__Available data__
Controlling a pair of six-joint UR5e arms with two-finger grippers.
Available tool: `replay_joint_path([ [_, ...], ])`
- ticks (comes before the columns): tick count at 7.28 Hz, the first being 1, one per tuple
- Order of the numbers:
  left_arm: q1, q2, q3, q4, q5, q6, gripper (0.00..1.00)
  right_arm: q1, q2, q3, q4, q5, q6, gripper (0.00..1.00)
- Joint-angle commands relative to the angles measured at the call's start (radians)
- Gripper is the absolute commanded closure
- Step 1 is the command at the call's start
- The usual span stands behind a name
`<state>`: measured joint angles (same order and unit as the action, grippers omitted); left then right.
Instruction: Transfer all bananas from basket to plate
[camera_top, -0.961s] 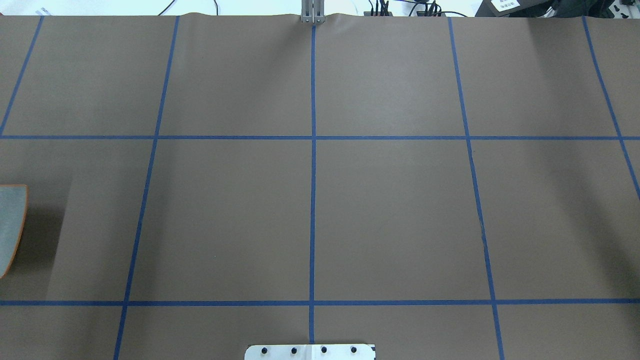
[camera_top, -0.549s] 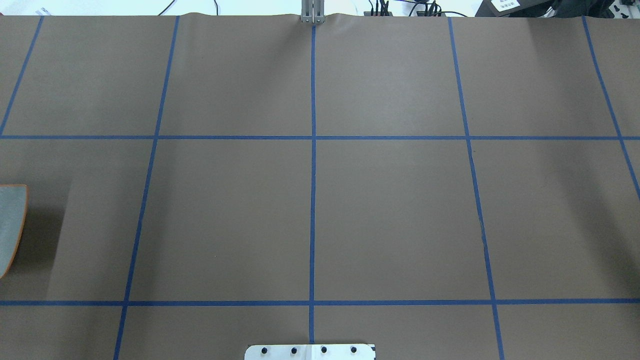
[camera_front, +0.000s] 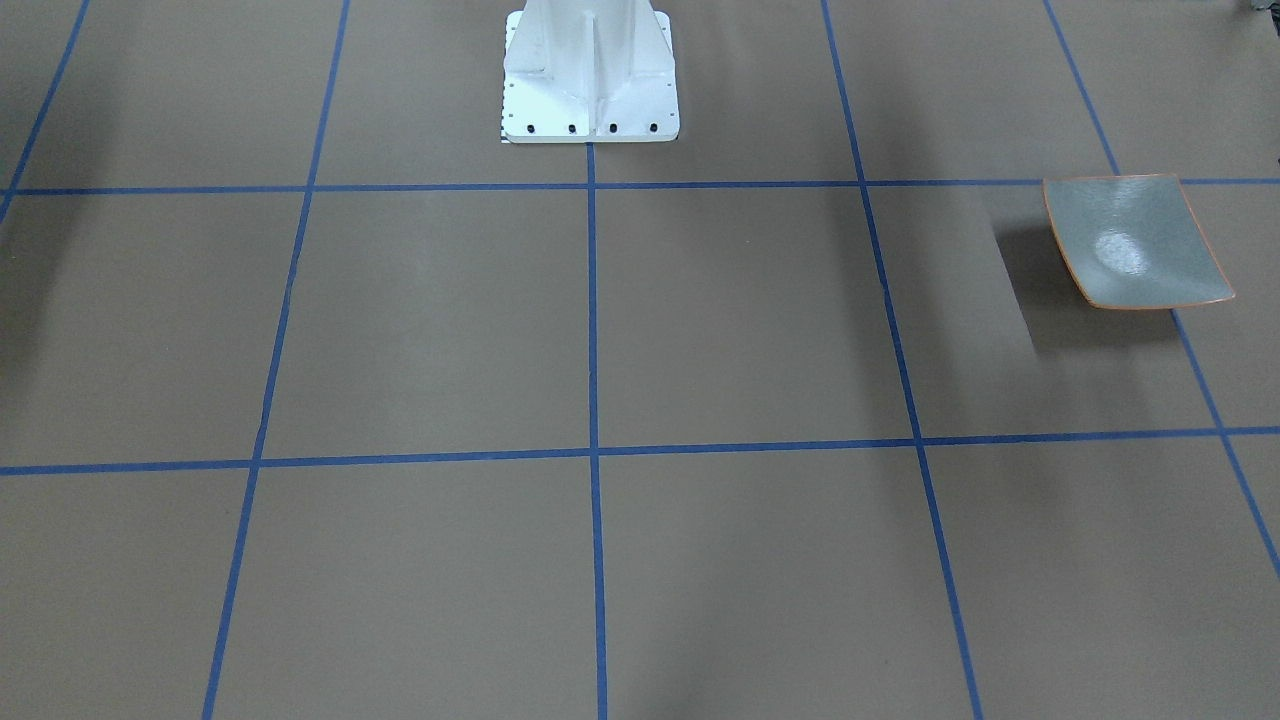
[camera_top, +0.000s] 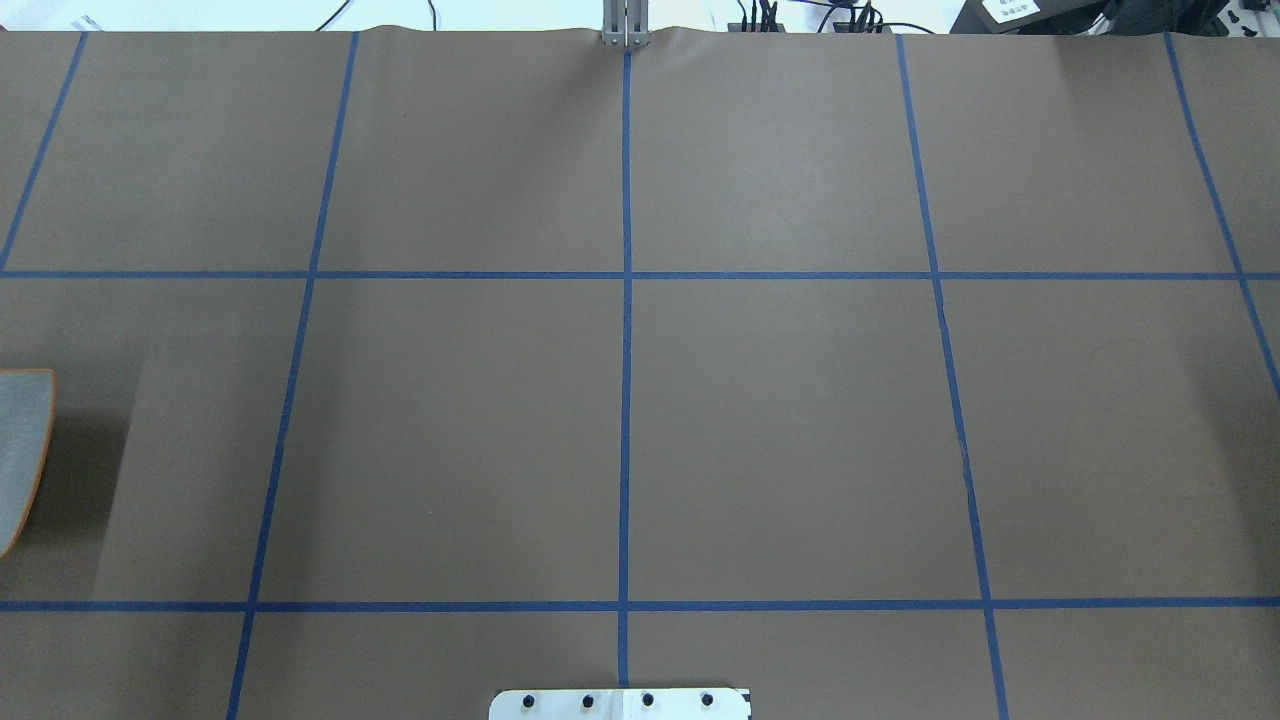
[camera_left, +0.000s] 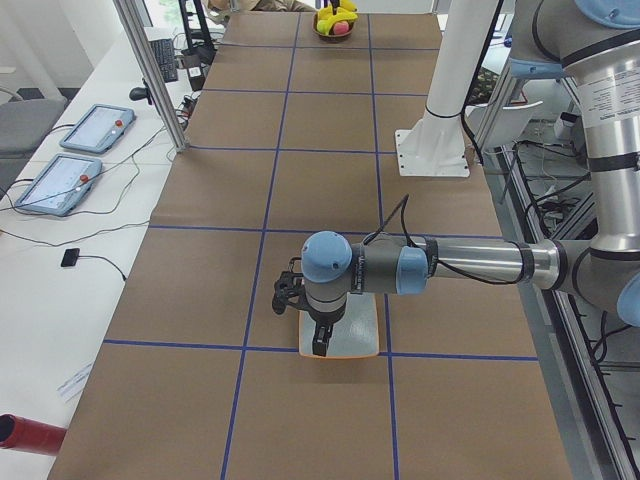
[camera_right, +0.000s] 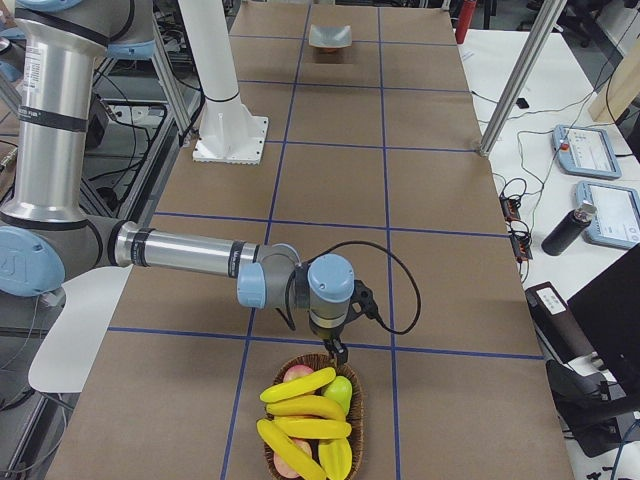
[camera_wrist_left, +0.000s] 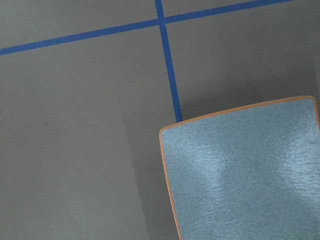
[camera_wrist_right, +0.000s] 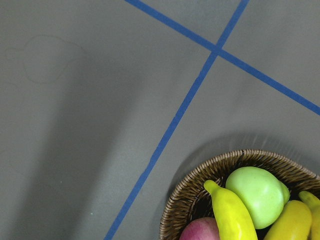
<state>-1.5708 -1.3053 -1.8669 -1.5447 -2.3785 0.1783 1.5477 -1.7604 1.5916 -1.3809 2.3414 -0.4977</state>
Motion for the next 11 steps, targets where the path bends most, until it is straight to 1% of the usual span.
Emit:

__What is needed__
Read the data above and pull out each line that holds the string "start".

__Response to the task__
- Joint-angle commands relative to the angles measured at the call's start (radians)
- Step 1 is the command at the call's start

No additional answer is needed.